> [What is required] Entries follow. Return each line that contains the word "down".

---------- Given entries ----------

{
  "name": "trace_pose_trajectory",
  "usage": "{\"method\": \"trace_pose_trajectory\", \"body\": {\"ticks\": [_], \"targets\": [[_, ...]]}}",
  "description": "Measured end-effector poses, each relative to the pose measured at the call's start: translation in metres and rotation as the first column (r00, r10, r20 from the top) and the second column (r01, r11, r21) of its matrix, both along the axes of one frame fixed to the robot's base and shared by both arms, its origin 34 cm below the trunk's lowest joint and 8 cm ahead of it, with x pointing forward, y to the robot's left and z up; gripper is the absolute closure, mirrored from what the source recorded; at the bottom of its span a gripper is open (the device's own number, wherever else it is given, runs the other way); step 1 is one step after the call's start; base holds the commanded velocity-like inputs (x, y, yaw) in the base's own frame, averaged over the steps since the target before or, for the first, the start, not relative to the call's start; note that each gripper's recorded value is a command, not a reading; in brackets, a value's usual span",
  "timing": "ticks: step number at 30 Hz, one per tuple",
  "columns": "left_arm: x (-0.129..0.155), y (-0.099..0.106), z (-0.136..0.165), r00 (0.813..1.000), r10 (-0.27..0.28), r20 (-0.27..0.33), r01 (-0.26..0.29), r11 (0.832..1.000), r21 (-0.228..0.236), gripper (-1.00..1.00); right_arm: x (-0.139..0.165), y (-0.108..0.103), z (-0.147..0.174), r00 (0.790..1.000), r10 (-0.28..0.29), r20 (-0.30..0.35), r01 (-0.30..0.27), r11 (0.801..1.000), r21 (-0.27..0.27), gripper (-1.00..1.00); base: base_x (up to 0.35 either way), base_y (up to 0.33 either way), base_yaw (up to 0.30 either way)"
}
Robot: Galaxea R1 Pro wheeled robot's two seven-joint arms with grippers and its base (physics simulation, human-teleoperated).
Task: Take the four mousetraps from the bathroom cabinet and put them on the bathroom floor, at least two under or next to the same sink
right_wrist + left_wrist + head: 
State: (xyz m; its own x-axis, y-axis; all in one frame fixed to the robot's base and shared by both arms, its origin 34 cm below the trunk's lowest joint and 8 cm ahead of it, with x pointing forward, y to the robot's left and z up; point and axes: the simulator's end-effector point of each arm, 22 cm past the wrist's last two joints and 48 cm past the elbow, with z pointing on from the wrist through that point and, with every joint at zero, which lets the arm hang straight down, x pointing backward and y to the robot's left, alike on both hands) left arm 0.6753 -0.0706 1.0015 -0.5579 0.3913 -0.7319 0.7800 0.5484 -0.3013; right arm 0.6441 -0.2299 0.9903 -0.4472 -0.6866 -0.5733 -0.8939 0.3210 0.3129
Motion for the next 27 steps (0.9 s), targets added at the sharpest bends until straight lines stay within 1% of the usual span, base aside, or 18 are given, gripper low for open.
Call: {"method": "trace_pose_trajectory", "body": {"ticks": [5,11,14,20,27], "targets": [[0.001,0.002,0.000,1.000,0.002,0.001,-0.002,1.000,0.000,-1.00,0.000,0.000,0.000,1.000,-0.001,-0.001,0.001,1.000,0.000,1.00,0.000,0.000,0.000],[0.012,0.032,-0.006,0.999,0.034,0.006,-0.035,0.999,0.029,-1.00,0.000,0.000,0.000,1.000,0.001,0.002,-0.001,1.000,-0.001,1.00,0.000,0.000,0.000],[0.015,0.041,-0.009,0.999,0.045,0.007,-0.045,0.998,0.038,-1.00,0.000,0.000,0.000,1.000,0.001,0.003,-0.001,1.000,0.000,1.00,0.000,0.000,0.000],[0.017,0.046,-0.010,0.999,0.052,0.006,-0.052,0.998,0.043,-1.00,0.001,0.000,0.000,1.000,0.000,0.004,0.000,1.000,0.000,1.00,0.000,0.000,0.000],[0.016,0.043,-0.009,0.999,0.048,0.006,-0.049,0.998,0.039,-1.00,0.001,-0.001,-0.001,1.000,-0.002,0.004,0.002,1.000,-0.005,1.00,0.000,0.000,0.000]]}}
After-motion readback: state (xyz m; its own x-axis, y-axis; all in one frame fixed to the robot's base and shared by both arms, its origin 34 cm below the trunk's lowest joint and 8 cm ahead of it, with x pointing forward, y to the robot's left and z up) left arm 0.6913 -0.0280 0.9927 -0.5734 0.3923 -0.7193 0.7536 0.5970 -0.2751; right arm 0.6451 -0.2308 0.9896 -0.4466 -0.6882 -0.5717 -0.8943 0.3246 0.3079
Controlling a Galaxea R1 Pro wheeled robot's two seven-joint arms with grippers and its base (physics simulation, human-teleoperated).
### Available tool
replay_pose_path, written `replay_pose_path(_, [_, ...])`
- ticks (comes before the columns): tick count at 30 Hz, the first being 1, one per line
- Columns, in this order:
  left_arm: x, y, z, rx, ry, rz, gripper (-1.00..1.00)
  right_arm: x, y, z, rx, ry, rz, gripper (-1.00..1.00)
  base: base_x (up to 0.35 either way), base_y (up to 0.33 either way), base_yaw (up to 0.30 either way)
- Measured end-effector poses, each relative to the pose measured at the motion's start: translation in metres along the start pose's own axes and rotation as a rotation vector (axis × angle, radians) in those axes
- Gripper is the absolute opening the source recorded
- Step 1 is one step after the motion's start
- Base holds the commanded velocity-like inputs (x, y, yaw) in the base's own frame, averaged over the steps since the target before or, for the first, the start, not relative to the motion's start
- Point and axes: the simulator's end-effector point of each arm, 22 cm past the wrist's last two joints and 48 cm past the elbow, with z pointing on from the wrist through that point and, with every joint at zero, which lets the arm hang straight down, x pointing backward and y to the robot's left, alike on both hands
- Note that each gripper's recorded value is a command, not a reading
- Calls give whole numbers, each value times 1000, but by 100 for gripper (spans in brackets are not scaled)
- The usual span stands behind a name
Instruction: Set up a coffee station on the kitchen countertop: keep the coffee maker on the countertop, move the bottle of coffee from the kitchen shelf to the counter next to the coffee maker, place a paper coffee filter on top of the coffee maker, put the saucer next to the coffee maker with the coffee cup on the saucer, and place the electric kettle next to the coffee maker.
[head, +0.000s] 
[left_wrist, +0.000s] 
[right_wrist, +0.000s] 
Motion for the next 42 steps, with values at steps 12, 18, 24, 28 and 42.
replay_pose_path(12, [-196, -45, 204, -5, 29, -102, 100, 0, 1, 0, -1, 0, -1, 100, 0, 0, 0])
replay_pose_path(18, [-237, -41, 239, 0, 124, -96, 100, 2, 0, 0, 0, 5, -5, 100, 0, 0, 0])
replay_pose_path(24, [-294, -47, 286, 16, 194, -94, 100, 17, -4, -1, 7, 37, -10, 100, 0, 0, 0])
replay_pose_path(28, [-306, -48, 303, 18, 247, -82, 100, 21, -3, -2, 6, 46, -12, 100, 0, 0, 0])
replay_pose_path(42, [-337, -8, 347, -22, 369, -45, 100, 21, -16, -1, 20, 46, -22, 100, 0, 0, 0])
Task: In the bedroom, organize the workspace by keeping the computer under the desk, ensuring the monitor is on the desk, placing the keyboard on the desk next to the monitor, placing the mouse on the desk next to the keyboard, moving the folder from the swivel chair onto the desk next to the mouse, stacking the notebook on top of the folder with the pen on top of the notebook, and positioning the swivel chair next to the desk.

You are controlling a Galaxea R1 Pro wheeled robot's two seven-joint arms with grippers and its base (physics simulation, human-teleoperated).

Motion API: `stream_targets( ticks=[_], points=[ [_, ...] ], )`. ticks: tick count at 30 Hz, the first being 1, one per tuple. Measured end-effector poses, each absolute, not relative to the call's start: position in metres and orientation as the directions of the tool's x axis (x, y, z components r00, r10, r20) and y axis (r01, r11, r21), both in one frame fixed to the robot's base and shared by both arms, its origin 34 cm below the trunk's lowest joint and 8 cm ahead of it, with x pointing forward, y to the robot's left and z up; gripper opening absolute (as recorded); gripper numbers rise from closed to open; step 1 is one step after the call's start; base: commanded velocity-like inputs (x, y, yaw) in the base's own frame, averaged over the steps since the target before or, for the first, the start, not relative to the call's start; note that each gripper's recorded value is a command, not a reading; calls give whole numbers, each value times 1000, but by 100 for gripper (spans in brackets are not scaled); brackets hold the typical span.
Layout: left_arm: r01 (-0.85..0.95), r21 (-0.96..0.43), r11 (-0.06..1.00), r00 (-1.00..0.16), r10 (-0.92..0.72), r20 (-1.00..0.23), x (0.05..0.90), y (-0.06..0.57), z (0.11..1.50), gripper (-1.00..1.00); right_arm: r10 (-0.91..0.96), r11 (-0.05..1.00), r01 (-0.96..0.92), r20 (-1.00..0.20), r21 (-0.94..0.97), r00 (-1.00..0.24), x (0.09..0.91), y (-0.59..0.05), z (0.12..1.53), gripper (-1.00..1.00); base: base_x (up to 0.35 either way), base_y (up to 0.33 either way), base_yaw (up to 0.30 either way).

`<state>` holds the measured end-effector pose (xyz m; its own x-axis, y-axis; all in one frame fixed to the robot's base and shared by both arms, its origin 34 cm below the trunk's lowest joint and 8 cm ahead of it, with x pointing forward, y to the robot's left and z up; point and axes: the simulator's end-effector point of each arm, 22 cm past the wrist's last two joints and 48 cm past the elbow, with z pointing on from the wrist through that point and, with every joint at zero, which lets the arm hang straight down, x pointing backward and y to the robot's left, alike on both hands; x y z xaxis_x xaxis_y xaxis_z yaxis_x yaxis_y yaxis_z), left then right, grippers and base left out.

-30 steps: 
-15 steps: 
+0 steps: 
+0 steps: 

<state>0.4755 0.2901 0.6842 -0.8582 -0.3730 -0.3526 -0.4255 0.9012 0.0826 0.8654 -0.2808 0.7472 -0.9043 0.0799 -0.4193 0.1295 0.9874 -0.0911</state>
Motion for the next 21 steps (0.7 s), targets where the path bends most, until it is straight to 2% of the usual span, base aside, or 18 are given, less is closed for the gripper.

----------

> [Exercise response]
State: (xyz m; its own x-axis, y-axis; all in one frame fixed to the robot's base and shared by both arms, its origin 34 cm below the trunk's lowest joint and 8 cm ahead of it, with x pointing forward, y to the robot's left and z up; point and axes: the simulator's end-effector point of each arm, 22 cm past the wrist's last two joints and 48 cm past the elbow, with z pointing on from the wrist through that point and, with every joint at zero, which lets the arm hang straight down, x pointing backward and y to the robot's left, alike on both hands) left arm 0.6753 -0.0706 1.0015 -0.5579 0.3913 -0.7319 0.7800 0.5484 -0.3013; right arm 0.6441 -0.2299 0.9903 -0.4472 -0.6866 -0.5733 -0.8939 0.3210 0.3129
- Point and axes: the simulator's end-effector point of each arm, 22 cm past the wrist's last two joints and 48 cm past the elbow, with z pointing on from the wrist through that point and, with every joint at zero, which lets the arm hang straight down, x pointing backward and y to the robot's left, alike on both hands
`<state>` holds the measured end-effector pose (xyz m; its own x-axis, y-axis; all in one frame fixed to the robot's base and shared by both arms, its origin 34 cm below the trunk's lowest joint and 8 cm ahead of it, with x pointing forward, y to the robot's left and z up; point and axes: the simulator's end-effector point of each arm, 22 cm past the wrist's last two joints and 48 cm past the elbow, with z pointing on from the wrist through that point and, with every joint at zero, which lets the arm hang straight down, x pointing backward and y to the robot's left, alike on both hands; x y z xaxis_x xaxis_y xaxis_z yaxis_x yaxis_y yaxis_z), left then right, grippers and base left out.

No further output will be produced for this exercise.